In the news

• Kevin Stitt, the Republican governor of Oklahoma who was the first governor in the nation to test positive for the coronavirus, has donated blood plasma to assist other virus patients, calling it the "easiest way" to help people recover from covid-19.

• Thomas Gilmer, 29, of Madison, Conn., a Republican running for Congress, abruptly dropped out of the race on primary day, Tuesday, a day after he was arrested on domestic assault charges stemming from a 2017 altercation with a former girlfriend.

• Stacey Hedman, manager of a Yarmouth, Mass., animal welfare group, said a team of volunteers used stretchers and boats to rescue about 45 dolphins that became stranded on a Cape Cod beach as the tides changed overnight.

• Troy Jackson Jr., 28, of St. Louis, accused of fatally shooting a neighbor during an argument over street parking and then trying to kill the victim's wife in her home, was charged with first-degree murder, assault and other counts, authorities said.

• Mary Ellen Brennan, an Oakland, Mich., circuit judge who sent a 15-year-old girl to a juvenile detention facility for not doing her homework, terminated the case and ended the girl's probation after a state appeals court ordered the girl's release.

• Zachary Clark, 41, charged with posting maps and images of New York City's subway system on social media and then encouraging a terrorist attack, pleaded guilty to attempting to provide material support to the Islamic State of Iraq.

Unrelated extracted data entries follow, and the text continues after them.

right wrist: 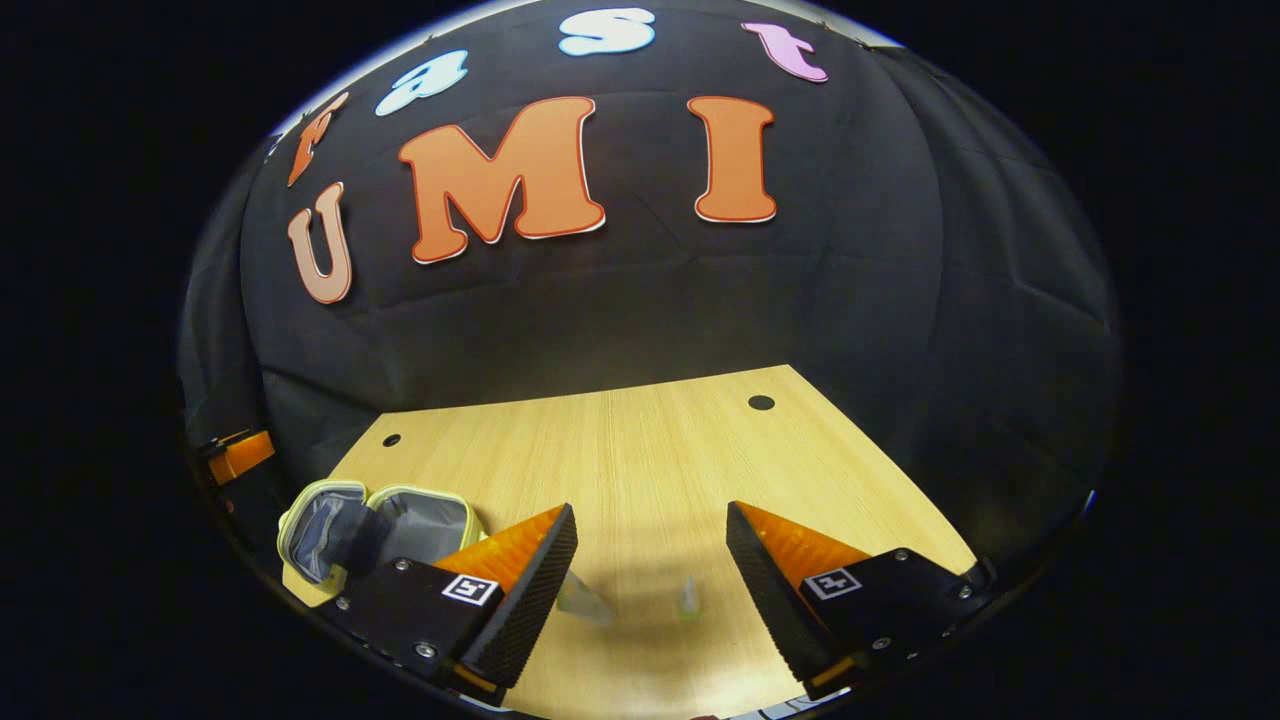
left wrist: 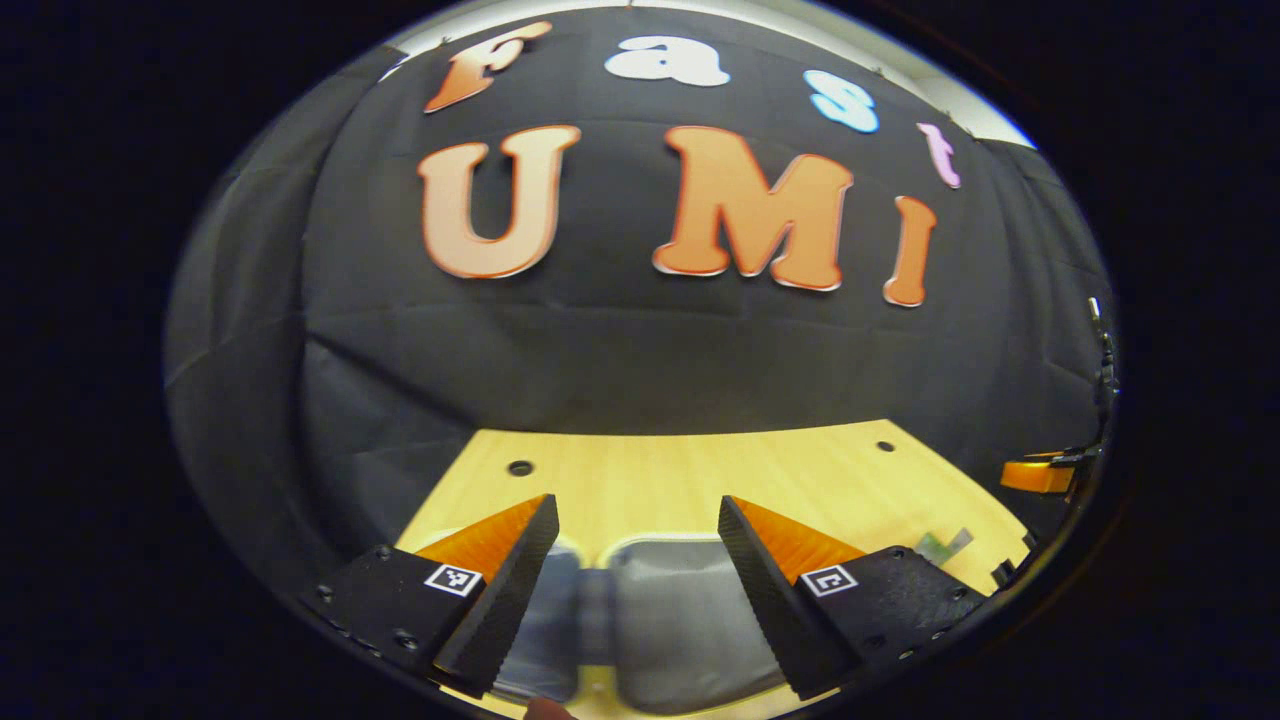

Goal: First open the suitcase, pack the skin care products into it, and then close the suitcase.

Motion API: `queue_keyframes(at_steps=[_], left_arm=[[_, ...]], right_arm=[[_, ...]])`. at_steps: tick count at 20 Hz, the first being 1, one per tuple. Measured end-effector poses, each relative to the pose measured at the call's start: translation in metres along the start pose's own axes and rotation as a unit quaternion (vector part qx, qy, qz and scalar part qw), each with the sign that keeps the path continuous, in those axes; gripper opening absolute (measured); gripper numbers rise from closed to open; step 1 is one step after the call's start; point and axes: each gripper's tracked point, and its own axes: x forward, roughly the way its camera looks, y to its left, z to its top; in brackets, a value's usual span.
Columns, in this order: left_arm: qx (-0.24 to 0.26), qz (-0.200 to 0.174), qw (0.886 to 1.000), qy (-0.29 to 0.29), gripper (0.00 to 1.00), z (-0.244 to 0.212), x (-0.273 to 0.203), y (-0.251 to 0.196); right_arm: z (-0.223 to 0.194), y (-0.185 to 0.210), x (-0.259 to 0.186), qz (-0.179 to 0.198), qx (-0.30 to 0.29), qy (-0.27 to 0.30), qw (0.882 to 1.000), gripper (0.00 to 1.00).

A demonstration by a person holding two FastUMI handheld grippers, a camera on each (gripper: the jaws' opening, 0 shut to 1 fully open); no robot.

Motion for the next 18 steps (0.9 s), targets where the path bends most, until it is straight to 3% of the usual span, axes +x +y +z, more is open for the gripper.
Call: queue_keyframes(at_steps=[6, 10, 14, 18], left_arm=[[-0.009, -0.081, 0.996, 0.022, 0.99, -0.029, 0.031, -0.148], [0.009, -0.102, 0.994, 0.037, 0.99, -0.059, 0.047, -0.230], [0.034, -0.102, 0.993, 0.044, 0.99, -0.091, 0.064, -0.279], [0.068, -0.078, 0.992, 0.069, 0.98, -0.143, 0.081, -0.295]], right_arm=[[-0.017, -0.057, 0.006, -0.006, -0.004, 0.014, 1.000, 0.95], [-0.032, -0.097, 0.013, -0.010, 0.000, 0.030, 0.999, 0.95], [-0.045, -0.133, 0.022, -0.014, 0.003, 0.047, 0.999, 0.95], [-0.055, -0.154, 0.029, -0.014, 0.000, 0.060, 0.998, 0.95]])
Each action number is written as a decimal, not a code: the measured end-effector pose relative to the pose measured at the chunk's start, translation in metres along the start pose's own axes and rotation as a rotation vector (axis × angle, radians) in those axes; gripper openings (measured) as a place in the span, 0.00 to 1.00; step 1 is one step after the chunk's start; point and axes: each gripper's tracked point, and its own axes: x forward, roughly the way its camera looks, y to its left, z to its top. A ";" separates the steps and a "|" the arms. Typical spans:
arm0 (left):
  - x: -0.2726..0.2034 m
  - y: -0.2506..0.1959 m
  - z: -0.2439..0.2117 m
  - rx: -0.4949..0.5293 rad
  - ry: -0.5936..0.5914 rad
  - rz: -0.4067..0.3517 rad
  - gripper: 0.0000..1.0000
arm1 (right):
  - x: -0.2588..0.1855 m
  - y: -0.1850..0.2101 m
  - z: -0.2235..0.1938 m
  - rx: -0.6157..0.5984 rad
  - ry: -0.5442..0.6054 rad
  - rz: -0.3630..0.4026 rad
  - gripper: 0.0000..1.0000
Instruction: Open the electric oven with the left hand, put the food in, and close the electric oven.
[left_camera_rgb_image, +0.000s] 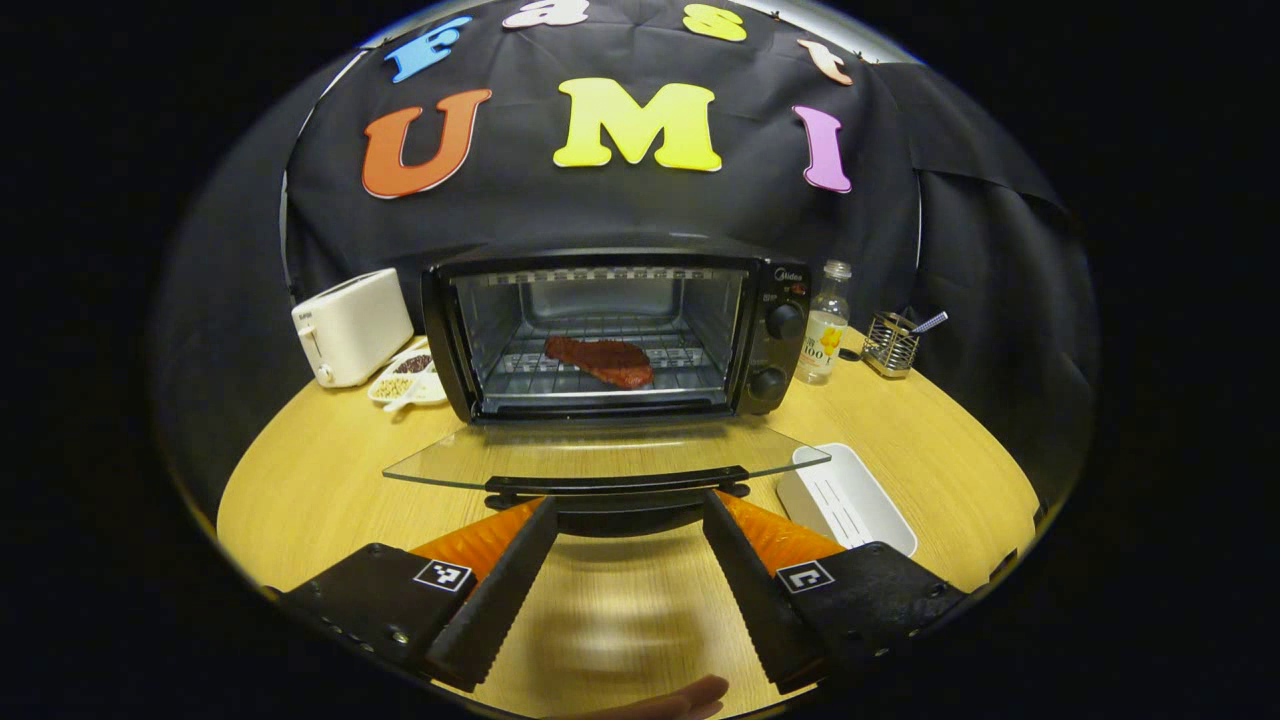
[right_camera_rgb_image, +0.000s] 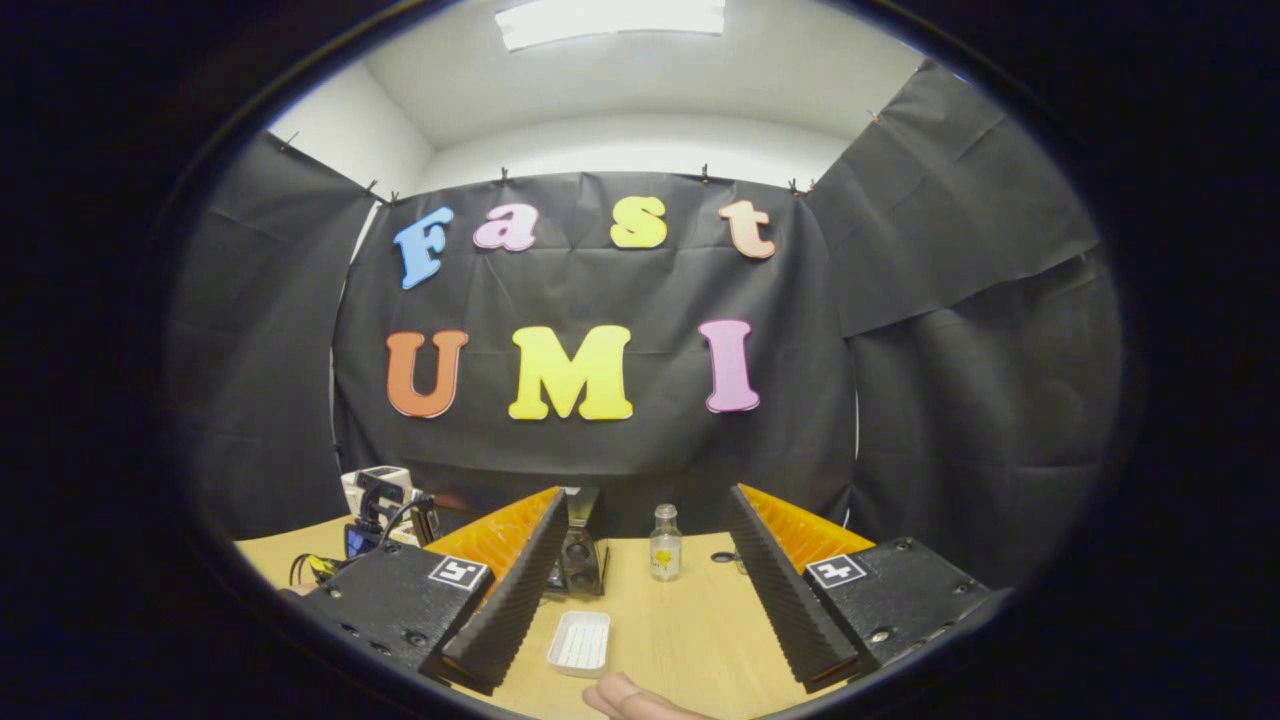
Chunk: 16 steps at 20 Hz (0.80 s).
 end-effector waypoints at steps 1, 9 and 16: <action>0.000 0.003 0.006 0.011 -0.017 0.007 0.94 | -0.001 0.000 0.001 0.001 -0.002 -0.001 1.00; 0.018 0.018 0.045 -0.014 -0.100 0.012 0.99 | -0.017 -0.012 0.010 0.016 -0.016 -0.012 0.96; 0.062 0.035 0.061 -0.055 -0.146 0.058 0.97 | -0.025 -0.023 0.012 0.026 -0.020 -0.026 0.96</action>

• Russ Davies, a fire captain in Anne Arundel County, Md., said a neighbor reported seeing "somebody throw somebody through the window of the church" before the start of a fire that caused $10,000 in damage to the vestibule of a predominately Black church south of Annapolis.

• Yahaya Sharif, 22, a musician in northern Nigeria's Kano state, has 30 days to appeal a death sentence imposed after he was convicted for circulating a song on social media described as insulting Prophet Muhammad, the state's religious police said.

• Bianca Digennaro, whose young son with special needs was handcuffed, booked and briefly jailed on a felony battery charge after being accused of punching a teacher, filed a lawsuit against police and the Key West, Fla., school district, saying she is refusing to let her son become "a convicted felon at the age of 8."